-- Your task --
Please output exactly the lines of the material from the first through the line containing "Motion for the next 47", and nothing more.

BEGIN

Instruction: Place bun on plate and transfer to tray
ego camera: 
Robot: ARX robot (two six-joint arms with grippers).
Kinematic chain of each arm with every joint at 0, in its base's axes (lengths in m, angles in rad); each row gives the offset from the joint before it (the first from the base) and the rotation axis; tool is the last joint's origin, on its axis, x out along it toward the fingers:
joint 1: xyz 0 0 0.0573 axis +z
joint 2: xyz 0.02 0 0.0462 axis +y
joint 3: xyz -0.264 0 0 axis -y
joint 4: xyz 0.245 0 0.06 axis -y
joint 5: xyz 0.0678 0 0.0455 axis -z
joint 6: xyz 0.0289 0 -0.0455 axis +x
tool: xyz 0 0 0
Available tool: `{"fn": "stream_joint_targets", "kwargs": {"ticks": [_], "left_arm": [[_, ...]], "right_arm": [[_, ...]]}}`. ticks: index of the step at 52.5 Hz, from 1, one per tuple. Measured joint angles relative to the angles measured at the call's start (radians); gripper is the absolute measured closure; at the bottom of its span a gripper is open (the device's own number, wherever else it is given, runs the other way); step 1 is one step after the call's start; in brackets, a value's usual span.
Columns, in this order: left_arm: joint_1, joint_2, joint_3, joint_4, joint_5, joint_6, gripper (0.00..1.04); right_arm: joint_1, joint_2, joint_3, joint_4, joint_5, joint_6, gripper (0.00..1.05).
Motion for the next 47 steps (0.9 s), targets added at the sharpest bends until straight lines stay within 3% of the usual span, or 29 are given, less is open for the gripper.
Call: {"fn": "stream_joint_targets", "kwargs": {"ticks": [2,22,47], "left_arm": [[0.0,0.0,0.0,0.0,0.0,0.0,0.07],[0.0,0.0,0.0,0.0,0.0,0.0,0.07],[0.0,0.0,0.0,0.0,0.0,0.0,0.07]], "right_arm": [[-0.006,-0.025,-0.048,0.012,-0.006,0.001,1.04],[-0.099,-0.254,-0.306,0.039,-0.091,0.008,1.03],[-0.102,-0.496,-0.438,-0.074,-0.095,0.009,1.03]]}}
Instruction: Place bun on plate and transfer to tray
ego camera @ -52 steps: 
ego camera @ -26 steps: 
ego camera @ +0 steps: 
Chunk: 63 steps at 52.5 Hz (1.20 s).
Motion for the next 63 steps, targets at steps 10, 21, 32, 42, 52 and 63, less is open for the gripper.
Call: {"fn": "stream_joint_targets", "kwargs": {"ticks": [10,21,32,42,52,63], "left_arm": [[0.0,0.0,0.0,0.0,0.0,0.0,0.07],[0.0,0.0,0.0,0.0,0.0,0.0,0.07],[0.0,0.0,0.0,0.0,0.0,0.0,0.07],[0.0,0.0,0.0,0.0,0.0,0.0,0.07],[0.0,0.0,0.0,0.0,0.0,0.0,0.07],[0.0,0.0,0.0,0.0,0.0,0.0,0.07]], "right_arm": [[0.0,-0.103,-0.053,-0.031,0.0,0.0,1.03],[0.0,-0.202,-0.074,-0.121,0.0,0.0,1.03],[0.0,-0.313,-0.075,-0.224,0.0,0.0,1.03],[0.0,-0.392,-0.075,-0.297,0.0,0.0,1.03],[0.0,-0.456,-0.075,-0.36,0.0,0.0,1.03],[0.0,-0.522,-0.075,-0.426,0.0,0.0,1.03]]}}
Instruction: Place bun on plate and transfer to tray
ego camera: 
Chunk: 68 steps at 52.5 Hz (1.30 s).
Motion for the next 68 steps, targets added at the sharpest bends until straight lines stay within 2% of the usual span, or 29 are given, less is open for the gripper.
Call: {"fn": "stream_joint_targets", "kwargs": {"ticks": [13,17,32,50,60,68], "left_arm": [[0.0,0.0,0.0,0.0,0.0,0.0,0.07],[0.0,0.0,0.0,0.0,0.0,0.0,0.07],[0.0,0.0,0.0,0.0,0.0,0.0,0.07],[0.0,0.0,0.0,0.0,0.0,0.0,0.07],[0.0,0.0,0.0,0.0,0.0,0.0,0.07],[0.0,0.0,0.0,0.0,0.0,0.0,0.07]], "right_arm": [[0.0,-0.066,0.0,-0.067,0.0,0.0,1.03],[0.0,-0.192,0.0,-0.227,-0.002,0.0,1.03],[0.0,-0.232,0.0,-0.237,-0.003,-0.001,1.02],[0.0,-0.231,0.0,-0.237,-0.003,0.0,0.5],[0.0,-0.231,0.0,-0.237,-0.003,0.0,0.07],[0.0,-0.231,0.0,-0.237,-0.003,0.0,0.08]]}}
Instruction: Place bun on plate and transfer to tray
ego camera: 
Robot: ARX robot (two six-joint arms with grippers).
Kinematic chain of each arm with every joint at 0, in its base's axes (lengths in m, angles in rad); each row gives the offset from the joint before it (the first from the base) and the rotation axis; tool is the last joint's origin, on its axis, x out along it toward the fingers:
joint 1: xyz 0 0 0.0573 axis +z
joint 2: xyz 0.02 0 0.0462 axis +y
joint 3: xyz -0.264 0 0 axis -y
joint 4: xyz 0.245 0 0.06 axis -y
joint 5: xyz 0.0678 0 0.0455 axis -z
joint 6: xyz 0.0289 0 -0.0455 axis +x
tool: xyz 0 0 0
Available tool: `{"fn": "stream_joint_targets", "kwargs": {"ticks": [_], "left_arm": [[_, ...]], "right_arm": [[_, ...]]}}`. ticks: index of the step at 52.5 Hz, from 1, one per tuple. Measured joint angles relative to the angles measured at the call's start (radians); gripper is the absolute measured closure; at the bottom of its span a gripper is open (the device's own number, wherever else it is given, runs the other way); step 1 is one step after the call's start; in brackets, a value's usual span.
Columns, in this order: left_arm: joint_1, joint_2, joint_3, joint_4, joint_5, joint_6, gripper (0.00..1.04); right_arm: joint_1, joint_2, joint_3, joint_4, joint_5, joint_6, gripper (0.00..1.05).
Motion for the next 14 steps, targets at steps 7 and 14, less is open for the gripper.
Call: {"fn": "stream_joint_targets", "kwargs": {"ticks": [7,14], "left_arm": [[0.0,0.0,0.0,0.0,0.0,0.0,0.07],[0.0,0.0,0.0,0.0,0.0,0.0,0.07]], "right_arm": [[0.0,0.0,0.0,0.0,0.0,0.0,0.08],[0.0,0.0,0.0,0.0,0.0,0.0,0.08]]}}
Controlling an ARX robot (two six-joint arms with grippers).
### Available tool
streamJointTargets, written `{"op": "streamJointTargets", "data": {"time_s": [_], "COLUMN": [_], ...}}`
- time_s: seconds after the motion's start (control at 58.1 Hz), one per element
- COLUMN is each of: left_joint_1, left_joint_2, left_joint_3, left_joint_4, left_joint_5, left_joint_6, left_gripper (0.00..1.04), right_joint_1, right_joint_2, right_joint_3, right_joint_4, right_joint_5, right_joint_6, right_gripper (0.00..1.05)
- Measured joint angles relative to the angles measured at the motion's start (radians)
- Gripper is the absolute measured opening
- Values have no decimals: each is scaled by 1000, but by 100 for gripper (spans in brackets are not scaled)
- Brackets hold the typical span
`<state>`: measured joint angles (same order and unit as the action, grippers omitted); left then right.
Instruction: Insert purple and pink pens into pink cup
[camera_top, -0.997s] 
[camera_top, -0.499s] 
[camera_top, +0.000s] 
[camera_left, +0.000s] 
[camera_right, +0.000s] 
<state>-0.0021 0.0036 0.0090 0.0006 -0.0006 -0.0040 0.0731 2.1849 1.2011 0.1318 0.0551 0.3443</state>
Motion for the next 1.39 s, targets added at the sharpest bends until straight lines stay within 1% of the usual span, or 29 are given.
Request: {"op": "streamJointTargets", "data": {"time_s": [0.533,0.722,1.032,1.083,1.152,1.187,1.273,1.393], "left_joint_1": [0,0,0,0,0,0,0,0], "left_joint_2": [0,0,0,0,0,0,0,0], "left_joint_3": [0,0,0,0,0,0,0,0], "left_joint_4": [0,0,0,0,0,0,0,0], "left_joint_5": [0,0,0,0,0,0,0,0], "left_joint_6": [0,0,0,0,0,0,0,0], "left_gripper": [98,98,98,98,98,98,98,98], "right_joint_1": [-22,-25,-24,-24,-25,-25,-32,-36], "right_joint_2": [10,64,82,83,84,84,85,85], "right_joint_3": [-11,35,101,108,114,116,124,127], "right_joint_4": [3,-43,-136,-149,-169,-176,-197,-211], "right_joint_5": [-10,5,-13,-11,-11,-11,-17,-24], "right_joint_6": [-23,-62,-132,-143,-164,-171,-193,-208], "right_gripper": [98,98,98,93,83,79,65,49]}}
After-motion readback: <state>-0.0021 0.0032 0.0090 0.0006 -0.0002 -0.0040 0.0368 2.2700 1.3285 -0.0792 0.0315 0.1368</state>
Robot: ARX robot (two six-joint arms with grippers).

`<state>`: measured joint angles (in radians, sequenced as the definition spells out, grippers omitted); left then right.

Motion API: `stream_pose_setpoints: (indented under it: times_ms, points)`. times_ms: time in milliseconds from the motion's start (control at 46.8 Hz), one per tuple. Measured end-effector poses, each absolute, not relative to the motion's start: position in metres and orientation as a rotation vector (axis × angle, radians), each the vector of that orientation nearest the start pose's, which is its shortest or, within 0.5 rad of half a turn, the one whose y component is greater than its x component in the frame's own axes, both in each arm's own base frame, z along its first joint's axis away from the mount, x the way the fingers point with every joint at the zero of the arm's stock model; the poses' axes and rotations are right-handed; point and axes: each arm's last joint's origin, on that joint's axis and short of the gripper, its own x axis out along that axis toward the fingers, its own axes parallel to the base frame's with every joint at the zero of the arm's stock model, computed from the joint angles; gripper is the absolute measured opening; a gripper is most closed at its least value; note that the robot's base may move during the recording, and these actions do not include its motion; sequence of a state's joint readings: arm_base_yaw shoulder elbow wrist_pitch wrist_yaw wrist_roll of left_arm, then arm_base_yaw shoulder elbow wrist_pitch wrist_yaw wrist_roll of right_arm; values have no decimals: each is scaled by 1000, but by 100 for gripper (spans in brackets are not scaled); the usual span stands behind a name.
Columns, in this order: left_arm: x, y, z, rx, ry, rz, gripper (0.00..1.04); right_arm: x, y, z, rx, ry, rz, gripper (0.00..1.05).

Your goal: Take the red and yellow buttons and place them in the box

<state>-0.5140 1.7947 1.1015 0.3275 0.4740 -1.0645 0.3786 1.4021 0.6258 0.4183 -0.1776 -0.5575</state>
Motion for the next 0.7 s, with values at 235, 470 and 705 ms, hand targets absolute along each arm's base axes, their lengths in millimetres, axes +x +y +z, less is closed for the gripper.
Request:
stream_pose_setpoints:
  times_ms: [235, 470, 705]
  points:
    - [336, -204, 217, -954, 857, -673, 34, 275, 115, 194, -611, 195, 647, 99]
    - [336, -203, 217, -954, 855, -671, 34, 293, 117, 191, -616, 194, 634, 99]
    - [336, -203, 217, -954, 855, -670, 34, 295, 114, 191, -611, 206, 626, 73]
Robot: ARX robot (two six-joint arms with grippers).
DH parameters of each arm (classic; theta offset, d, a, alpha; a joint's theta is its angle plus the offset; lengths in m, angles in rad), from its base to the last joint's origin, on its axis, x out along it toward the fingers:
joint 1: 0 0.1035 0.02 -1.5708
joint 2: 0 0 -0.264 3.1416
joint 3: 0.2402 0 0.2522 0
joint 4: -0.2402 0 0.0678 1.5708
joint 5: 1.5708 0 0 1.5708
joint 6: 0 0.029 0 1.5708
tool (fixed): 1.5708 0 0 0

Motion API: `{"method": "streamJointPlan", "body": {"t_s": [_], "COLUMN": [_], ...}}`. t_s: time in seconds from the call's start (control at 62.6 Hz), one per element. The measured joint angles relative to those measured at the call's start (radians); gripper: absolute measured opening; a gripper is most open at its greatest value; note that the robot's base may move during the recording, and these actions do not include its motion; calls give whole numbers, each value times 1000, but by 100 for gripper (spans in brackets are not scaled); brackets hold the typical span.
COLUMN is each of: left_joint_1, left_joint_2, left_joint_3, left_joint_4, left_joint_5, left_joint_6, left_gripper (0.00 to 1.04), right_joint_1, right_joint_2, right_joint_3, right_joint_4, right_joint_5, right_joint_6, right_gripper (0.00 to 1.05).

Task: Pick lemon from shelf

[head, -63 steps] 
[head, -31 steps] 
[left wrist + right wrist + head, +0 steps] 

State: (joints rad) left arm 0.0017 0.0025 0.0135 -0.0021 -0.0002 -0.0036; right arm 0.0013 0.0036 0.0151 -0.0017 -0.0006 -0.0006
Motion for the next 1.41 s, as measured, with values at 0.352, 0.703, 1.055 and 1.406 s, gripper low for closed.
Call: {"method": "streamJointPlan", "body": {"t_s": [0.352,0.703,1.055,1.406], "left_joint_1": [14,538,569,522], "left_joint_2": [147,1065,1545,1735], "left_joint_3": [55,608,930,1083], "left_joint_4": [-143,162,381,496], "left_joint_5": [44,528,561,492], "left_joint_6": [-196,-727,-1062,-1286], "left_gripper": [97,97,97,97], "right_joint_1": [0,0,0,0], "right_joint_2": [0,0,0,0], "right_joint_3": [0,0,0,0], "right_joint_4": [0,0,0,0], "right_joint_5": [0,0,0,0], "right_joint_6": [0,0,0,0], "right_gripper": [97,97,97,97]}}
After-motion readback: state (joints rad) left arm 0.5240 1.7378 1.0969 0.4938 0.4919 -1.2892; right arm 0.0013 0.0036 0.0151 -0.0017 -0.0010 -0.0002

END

-- Worked solution --
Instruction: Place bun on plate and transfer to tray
ego camera: 
Robot: ARX robot (two six-joint arms with grippers).
Kinematic chain of each arm with every joint at 0, in its base's axes (lengths in m, angles in rad); each row gives the offset from the joint before it (the first from the base) and the rotation axis; tool is the last joint's origin, on its axis, x out along it toward the fingers:
joint 1: xyz 0 0 0.0573 axis +z
joint 2: xyz 0.02 0 0.0462 axis +y
joint 3: xyz -0.264 0 0 axis -y
joint 4: xyz 0.245 0 0.06 axis -y
joint 5: xyz 0.0678 0 0.0455 axis -z
joint 6: xyz 0.0289 0 -0.0455 axis +x
tool: xyz 0 0 0
Available tool: `{"fn": "stream_joint_targets", "kwargs": {"ticks": [_], "left_arm": [[_, ...]], "right_arm": [[_, ...]]}}`. ticks: index of the step at 52.5 Hz, from 1, one per tuple. Measured joint angles relative to the angles measured at the call's start (radians); gripper is the absolute measured closure; at the bottom of its span a gripper is open (the device's own number, wherever else it is given, runs the other way); step 1 is one step after the call's start; in brackets, a value's usual span.
Columns, in this order: left_arm: joint_1, joint_2, joint_3, joint_4, joint_5, joint_6, gripper (0.00..1.04); right_arm: joint_1, joint_2, joint_3, joint_4, joint_5, joint_6, gripper (0.00..1.05).
Motion for the next 47 steps (0.9 s), targets added at the sharpest bends until straight lines stay within 3% of the usual span, or 29 are given, less is open for the gripper.

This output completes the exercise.